Here, I focus on how we can analyse, visualize and synthesize sound, or more specifically the timbre of instruments.
Pitch and Timbre Perception
Our perception of music is based on the grouping of frequencies in time and space. That is why a set of frequencies can be heard as a specific tone with an associated pitch, loudness and timbre. Such grouping is done by relating frequencies that have their origin close in spatial location, have similar onset time, and move in the same direction. The problem, however, is that there are no computational tools that can do this in an immediate and straight forward way like the human brain.
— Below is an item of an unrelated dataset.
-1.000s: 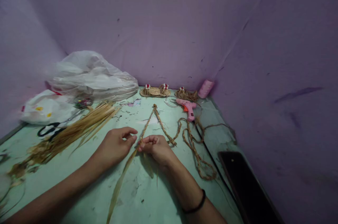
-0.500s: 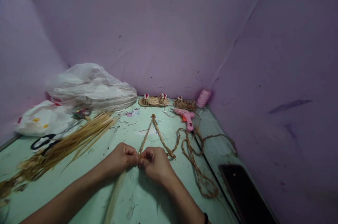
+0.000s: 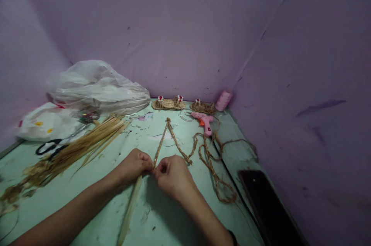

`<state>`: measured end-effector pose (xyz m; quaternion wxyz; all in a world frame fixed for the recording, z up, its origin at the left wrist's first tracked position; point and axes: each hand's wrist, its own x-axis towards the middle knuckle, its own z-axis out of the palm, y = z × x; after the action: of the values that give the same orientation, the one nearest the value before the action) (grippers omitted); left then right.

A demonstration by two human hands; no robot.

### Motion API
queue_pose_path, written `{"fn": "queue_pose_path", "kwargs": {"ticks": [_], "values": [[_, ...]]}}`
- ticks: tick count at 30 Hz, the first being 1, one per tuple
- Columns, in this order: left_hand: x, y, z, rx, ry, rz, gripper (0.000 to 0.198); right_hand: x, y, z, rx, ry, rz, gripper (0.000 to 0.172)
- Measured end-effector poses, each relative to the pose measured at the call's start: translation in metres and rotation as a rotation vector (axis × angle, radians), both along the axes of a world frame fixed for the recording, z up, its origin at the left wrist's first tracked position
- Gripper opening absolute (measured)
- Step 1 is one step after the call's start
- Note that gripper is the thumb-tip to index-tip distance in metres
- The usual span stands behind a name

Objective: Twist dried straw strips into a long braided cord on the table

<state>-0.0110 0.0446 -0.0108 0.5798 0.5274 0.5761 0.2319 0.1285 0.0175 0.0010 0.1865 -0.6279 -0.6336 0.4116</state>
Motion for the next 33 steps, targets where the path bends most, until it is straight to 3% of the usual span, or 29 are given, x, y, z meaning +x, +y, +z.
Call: {"fn": "queue_pose_path", "kwargs": {"ticks": [5,9,11,13,15,19,21,23,26,29,33], "values": [[-0.001,-0.003,0.003,-0.114,-0.150,0.040,0.009,-0.028,-0.023,0.002,0.280,-0.185,0.142,0.019],[-0.005,-0.001,0.002,-0.113,-0.202,-0.003,0.005,-0.018,-0.018,0.007,0.259,-0.185,0.181,0.020],[-0.006,-0.001,0.005,-0.144,-0.224,0.009,0.007,-0.004,-0.009,0.014,0.233,-0.203,0.104,0.028],[-0.006,-0.002,0.010,-0.178,-0.221,0.012,0.012,0.009,-0.001,0.020,0.263,-0.207,-0.072,0.037],[-0.006,-0.002,0.013,-0.190,-0.204,0.002,0.014,0.014,0.005,0.019,0.268,-0.169,-0.153,0.038],[-0.006,-0.001,0.008,-0.162,-0.194,-0.017,0.010,0.011,0.005,0.006,0.044,-0.007,0.073,0.029],[-0.006,-0.002,0.002,-0.111,-0.182,-0.032,0.009,0.012,0.000,0.002,0.008,-0.027,0.130,0.026],[-0.006,-0.004,-0.003,-0.043,-0.135,-0.063,0.007,0.018,-0.002,0.005,0.098,-0.148,0.090,0.020],[-0.007,-0.006,-0.006,0.050,-0.033,-0.118,0.008,0.020,0.007,0.020,0.262,-0.113,-0.085,0.023],[-0.008,-0.006,-0.007,0.175,0.033,-0.155,0.013,-0.007,0.029,0.038,0.251,0.060,-0.104,0.027],[-0.006,-0.005,-0.009,0.248,0.119,-0.197,0.013,-0.070,0.067,0.043,-0.002,0.147,-0.028,0.018]]}}
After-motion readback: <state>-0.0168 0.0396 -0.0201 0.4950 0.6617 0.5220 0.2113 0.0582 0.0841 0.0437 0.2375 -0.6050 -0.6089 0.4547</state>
There is not even an easy way for computers to find the perceived pitch from a set of frequencies. Usually the pitch is associated with the lowest frequency, but this is not always the case. Sometimes we can hear a pitch that is not physically present in the sound. Such cases of a “missing fundamental” may be caused by filtering, for example if the sound had to travel through a wall or a device that does not carry the lowest frequencies, for example a telephone or radio. In these cases, the fundamental is usually reconstructed in our hearing from the spectrum, i.e. we will tend to “find” the pitch from the harmonics. This way we can still enjoy music and have a perception of the correct pitch.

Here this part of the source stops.